1.6 HEK-293T细胞miR-23b mimics、野生型和突变型pmirGLO-ALDH1A1-3′-UTR的转染、转染质粒编码蛋白的荧光强度检测 将HEK-293T细胞按5×106个/孔的密度接种于6孔板中,孵育过夜。将HEK-293T细胞分为wt 组、mut组、空载体组,每组设置3个复孔,wt 组转染miR-23b mimics、内参质粒SV40、pmirGLO-ALDH1A1-3′-UTR wt(野生型)荧光素酶质粒,mut组转染miR-23b mimics、内参质粒SV40、pmirGLO-ALDH1A1-3′-UTR mut(突变型)荧光素酶质粒,空载体组转染miR-23b mimics、内参质粒SV40、pmirGLO空载体质粒。转染24 h后,采用双荧光素酶试验检测各组细胞转染质粒编码蛋白的荧光强度,计算各组细胞内转染质粒编码蛋白的相对荧光强度。各组细胞内转染质粒编码蛋白的相对荧光强度=(各组目的转染质粒编码蛋白的荧光强度/内参转染质粒编码蛋白的荧光强度)×100%。
2 结果
2.1 CD133+CaSki、CD133-CaSki细胞中miR-23b的表达比较及miR-23b靶基因预测结果 CD133+CaSki、CD133-CaSki细胞中miR-23b的相对表达量分别为0.29±0.05、1.09±0.14,两者相比,P<0.01。miRNA靶点预测公共数据库TargetScan的分析结果显示,ALDH1A1基因可能是miR-23b的靶基因,见图1。

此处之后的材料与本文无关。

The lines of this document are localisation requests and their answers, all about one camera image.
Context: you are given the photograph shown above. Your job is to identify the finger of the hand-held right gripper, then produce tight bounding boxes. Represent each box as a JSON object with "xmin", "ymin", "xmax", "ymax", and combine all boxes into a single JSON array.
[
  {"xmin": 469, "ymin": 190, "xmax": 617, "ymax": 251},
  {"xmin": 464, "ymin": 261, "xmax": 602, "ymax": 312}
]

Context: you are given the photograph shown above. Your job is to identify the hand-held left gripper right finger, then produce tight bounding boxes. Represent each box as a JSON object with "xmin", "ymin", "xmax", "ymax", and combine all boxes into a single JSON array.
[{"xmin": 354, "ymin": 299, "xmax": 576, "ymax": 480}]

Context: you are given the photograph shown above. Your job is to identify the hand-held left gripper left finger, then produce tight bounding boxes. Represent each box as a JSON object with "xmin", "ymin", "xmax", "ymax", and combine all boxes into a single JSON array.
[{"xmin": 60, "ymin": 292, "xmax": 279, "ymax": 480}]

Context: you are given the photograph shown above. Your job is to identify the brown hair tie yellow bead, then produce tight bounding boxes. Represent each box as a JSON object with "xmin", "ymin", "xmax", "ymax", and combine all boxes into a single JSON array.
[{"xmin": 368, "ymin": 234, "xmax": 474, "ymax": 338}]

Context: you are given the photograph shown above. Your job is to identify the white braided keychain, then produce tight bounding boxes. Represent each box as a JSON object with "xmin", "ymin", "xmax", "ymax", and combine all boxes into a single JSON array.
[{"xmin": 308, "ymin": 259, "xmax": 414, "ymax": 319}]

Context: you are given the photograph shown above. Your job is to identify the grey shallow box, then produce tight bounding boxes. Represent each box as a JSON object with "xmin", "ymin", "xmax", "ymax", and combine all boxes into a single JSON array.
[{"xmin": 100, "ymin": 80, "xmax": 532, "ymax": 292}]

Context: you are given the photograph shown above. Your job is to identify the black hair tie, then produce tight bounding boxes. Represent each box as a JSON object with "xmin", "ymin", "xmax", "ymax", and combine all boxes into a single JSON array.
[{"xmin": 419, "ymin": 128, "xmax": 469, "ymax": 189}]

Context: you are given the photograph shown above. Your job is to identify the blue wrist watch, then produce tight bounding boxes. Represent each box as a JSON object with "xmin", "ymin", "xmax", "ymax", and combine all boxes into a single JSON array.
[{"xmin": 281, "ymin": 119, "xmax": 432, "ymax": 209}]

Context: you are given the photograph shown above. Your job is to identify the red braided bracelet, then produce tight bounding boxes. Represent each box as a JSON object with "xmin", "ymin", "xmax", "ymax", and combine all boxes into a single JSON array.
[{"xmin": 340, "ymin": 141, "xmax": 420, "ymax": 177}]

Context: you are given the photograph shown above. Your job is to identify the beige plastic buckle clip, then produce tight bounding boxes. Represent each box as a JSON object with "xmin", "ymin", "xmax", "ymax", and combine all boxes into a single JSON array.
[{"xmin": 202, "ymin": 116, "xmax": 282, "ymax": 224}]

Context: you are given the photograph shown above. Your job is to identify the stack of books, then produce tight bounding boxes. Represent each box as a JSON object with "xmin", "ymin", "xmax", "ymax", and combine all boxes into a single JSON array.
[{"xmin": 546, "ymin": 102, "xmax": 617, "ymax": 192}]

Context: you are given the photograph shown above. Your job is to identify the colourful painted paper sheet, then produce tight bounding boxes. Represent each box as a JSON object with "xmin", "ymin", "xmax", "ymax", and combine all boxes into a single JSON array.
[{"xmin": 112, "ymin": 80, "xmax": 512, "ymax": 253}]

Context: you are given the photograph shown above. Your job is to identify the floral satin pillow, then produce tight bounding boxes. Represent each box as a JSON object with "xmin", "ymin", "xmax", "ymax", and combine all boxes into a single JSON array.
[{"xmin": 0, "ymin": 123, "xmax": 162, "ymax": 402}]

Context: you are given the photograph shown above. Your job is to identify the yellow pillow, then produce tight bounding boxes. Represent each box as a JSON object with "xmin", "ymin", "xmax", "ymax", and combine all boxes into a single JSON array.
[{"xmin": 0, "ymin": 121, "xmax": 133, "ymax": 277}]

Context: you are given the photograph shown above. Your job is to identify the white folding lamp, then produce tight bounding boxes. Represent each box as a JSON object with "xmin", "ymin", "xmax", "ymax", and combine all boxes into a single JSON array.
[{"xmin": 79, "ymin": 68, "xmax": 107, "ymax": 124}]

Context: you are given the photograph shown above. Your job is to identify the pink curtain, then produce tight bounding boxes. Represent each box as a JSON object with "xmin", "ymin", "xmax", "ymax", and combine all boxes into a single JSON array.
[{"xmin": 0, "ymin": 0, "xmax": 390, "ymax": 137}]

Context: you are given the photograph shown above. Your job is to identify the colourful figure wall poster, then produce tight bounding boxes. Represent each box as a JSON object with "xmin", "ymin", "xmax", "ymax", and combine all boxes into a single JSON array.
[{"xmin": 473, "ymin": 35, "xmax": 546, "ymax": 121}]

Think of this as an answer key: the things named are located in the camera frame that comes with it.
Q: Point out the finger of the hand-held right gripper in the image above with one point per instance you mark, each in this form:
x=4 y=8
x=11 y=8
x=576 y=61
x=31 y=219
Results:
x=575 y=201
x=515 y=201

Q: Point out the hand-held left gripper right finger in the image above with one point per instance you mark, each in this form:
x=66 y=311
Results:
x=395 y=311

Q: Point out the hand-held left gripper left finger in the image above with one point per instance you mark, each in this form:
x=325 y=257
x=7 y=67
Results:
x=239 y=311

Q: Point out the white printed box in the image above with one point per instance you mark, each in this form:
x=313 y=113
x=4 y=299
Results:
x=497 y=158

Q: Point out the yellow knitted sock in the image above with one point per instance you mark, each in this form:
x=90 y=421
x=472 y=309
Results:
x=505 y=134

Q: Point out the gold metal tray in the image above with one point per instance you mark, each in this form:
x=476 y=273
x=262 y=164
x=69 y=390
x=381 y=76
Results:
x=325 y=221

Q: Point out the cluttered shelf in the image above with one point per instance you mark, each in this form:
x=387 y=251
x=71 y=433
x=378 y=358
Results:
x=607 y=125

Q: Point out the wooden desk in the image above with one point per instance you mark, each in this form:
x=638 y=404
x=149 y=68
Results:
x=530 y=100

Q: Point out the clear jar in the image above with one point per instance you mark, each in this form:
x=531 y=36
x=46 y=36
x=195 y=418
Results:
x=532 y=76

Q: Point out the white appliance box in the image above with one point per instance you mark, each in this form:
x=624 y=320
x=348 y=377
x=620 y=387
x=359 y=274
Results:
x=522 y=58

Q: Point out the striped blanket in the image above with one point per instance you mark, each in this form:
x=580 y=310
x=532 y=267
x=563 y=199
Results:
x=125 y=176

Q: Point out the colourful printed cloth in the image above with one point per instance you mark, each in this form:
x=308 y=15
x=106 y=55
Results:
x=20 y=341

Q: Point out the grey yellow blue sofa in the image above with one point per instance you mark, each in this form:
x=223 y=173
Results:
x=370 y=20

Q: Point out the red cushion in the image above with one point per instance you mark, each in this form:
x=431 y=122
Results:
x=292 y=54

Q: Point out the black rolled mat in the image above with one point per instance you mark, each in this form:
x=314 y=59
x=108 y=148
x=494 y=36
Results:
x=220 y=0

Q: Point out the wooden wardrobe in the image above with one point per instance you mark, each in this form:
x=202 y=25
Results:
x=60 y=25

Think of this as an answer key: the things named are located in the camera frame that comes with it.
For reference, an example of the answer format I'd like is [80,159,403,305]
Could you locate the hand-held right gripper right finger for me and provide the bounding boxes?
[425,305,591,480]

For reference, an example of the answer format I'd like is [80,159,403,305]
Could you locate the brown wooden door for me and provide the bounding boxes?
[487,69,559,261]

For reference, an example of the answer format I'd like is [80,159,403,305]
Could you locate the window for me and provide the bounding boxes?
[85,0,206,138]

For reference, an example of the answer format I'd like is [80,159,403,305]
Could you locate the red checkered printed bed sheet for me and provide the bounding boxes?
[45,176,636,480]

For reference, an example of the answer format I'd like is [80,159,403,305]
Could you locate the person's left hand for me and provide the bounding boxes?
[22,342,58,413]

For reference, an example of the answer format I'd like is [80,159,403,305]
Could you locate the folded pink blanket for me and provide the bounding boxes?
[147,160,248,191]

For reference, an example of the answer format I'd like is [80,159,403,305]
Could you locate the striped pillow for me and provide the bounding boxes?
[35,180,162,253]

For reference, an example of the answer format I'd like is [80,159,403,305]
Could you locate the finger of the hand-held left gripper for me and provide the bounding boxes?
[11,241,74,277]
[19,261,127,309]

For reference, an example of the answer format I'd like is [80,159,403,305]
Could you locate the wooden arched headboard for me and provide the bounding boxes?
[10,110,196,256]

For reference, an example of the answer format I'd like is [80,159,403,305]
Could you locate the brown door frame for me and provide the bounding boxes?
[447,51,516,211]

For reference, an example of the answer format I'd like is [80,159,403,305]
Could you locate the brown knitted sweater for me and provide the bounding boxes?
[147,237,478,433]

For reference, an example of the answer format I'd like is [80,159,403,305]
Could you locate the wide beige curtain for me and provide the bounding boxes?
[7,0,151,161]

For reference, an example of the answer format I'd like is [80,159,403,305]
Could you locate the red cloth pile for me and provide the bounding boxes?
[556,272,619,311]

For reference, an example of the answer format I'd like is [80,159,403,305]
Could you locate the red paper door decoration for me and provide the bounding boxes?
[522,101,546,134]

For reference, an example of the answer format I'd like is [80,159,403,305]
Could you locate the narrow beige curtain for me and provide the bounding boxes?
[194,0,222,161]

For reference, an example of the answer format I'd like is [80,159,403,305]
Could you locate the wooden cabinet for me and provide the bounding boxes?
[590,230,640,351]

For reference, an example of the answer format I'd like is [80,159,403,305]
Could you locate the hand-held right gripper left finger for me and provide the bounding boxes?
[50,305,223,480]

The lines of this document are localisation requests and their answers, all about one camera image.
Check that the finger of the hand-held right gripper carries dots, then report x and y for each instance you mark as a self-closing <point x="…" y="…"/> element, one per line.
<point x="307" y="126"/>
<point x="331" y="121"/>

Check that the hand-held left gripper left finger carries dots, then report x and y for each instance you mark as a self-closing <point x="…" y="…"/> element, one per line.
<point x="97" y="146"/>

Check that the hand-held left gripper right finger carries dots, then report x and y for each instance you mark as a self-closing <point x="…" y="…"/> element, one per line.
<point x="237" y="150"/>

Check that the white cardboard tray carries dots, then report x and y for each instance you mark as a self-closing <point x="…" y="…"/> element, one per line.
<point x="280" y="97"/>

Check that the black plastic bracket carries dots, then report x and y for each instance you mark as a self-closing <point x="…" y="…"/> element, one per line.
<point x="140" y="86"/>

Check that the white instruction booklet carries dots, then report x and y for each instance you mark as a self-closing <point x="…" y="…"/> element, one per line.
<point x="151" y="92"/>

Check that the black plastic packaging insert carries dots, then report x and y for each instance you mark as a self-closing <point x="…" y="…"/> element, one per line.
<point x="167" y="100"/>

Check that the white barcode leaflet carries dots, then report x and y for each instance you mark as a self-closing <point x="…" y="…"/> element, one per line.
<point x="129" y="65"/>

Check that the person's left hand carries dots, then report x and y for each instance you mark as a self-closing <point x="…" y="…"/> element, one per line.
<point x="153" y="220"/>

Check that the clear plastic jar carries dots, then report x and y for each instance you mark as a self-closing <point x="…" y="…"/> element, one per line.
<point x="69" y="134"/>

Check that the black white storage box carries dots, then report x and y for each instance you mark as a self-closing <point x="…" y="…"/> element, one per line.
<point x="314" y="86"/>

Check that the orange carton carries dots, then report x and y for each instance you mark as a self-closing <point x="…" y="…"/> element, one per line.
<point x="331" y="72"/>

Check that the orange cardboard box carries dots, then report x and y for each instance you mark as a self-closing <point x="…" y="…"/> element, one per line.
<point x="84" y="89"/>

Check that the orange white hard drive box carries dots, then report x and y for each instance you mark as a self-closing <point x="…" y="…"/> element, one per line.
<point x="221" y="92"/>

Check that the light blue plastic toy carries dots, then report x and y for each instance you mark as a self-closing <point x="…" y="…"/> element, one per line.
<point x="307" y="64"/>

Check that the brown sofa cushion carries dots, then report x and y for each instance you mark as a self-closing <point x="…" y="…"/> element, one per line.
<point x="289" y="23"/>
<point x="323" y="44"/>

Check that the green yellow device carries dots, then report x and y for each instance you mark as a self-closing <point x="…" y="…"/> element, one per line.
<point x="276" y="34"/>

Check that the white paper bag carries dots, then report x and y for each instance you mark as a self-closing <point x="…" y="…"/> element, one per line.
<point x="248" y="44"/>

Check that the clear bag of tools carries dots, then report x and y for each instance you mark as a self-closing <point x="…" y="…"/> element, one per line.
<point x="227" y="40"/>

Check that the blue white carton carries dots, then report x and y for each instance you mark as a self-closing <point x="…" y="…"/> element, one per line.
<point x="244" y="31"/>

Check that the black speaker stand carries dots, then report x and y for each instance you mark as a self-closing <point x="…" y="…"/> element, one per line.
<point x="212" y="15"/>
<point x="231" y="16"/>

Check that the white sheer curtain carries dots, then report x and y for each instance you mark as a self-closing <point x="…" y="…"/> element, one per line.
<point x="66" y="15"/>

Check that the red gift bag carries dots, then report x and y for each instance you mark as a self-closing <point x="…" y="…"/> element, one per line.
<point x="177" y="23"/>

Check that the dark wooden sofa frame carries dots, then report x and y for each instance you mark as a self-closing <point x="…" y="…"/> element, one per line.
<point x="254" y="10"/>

图1 野生与突变ALDH1A1基因3′-UTR与miR-23b序列配对示意图
2.2 CDDP对各组CD133+CaSki细胞的IC50比较 CDDP对mimics组、NC组、空白对照组细胞的IC50分别为(8.18±1.02)、(13.98±1.48)、(14.15±1.27)μg/mL;mimics组与NC组和空白对照组相比,P均<0.05;NC组与空白对照组相比,P>0.05。
2.3 CD133+CaSki、CD133-CaSki、转染miR-23b mimics的CD133+CaSki细胞中ALDH1A1蛋白表达比较 CD133+CaSki、CD133-CaSki、转染miR-23b mimics的CD133+CaSki细胞中ALDH1A1蛋白相对表达量分别为0.29±0.06、0.12±0.03、0.13±0.04,ALDH1A1蛋白在CD133+CaSki细胞中的相对表达量与CD133-CaSki细胞和转染miR-23b mimics的CD133+CaSki细胞相比,P均<0.05;ALDH1A1蛋白在CD133-CaSki细胞中的相对表达量与转染miR-23b mimics的CD133+CaSki细胞相比,P>0.05。
2.4 HEK-293T细胞转染质粒编码蛋白的相对荧光强度比较 HEK-293T细胞中,wt组、mut组、空载体组转染质粒编码蛋白的相对荧光强度分别为0.41±0.06、1.12±0.15、1.02±0.15。其中,wt 组转染质粒编码蛋白的相对荧光强度与mut组和空载体组相比,P均<0.05;mut组转染质粒编码蛋白的相对荧光强度与空载体组相比,P>0.05。
3 讨论
肿瘤干细胞对化疗药物具有原发耐药性,在肿瘤化疗耐药中发挥关键性作用。近年来的研究[8]证实,microRNAs表达异常与肿瘤干细胞化疗耐药密切相关,如在恶性胶质瘤干细胞中,miR-125b通过靶向Bcl-2和Bak1基因,调控细胞对化疗药物的敏感性。miR-23b是新近发现的一种具有抑癌基因功能的microRNAs,在肿瘤的多种生理过程中发挥作用,如肿瘤生长、血管形成和侵袭转移等[9],且与多种实体肿瘤的不良预后密切相关[10]。此外,miR-23b在维持肿瘤干细胞特性和分化中,也占有重要地位[11, 12]。本研究采用流式细胞术成功分选出宫颈癌干细胞CD133+CaSki,发现在CD133+CaSki细胞中miR-23b表达水平降低,且CDDP对CD133+CaSki细胞IC50升高,由此推测miR-23b低表达可能导致了CD133+CaSki细胞对CDDP产生耐药性。紧接着,我们将CD133+CaSki细胞转染miR-23b后,IC50降低,提示miR-23b表达增加能够部分逆转细胞对CDDP的耐药性。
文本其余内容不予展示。